(EXERCISE DESCRIPTION)
Look for the word "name" in the data below, and copy every line that holds it.

(EXERCISE DATA)
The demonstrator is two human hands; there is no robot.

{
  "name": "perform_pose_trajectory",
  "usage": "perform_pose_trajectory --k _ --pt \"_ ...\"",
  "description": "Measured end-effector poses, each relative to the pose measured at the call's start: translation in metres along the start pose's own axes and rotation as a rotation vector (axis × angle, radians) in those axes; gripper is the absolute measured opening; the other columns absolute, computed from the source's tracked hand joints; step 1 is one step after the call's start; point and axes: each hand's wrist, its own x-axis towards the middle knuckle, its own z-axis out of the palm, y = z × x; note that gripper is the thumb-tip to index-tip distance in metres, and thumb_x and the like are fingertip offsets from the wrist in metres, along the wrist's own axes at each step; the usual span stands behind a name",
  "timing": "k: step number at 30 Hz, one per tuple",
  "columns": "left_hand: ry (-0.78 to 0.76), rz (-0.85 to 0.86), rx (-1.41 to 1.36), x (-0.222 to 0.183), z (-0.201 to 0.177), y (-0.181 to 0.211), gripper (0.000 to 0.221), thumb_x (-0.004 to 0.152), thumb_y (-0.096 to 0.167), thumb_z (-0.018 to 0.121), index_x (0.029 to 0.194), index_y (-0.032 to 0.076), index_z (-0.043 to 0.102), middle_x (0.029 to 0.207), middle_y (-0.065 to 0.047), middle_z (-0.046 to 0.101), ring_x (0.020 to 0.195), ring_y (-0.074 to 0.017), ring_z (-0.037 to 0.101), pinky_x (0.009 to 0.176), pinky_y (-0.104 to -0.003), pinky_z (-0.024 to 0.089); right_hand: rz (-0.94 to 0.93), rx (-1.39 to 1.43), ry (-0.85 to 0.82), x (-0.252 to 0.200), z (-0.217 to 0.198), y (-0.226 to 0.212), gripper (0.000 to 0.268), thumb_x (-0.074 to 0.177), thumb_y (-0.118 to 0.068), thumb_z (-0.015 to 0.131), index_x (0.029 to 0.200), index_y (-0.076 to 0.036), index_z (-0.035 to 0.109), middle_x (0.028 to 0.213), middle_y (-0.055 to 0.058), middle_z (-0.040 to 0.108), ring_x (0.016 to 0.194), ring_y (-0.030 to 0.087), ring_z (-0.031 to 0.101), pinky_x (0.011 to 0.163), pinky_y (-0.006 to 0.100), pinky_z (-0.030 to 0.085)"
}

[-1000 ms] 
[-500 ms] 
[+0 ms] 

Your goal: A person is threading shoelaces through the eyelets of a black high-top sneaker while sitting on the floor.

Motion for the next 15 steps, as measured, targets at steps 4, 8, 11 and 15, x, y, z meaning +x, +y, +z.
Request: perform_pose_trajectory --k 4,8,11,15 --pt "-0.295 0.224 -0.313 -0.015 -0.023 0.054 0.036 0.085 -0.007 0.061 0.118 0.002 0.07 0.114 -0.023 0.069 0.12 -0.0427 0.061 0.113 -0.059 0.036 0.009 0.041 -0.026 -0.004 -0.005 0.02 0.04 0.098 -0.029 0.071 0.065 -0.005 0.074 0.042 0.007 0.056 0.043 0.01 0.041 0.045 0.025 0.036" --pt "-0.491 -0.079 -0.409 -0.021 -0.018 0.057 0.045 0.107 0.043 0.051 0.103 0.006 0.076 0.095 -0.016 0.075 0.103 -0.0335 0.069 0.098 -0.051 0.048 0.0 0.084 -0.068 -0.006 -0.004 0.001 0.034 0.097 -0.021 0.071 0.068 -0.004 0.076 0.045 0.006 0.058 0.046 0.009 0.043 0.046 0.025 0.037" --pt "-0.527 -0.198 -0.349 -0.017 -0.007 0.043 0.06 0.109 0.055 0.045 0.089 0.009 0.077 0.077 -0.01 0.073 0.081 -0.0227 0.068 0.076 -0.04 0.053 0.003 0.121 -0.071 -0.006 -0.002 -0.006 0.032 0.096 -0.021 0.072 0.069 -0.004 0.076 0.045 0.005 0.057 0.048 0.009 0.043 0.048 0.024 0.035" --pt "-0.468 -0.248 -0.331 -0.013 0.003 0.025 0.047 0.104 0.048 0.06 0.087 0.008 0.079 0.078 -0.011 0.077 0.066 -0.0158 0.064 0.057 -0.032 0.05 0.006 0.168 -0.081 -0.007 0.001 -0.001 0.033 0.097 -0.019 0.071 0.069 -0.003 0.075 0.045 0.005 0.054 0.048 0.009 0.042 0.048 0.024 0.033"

(REPLY)
  "name": "perform_pose_trajectory",
  "description": "Measured end-effector poses, each relative to the pose measured at the call's start: translation in metres along the start pose's own axes and rotation as a rotation vector (axis × angle, radians) in those axes; gripper is the absolute measured opening; the other columns absolute, computed from the source's tracked hand joints; step 1 is one step after the call's start; point and axes: each hand's wrist, its own x-axis towards the middle knuckle, its own z-axis out of the palm, y = z × x; note that gripper is the thumb-tip to index-tip distance in metres, and thumb_x and the like are fingertip offsets from the wrist in metres, along the wrist's own axes at each step; the usual span stands behind a name",

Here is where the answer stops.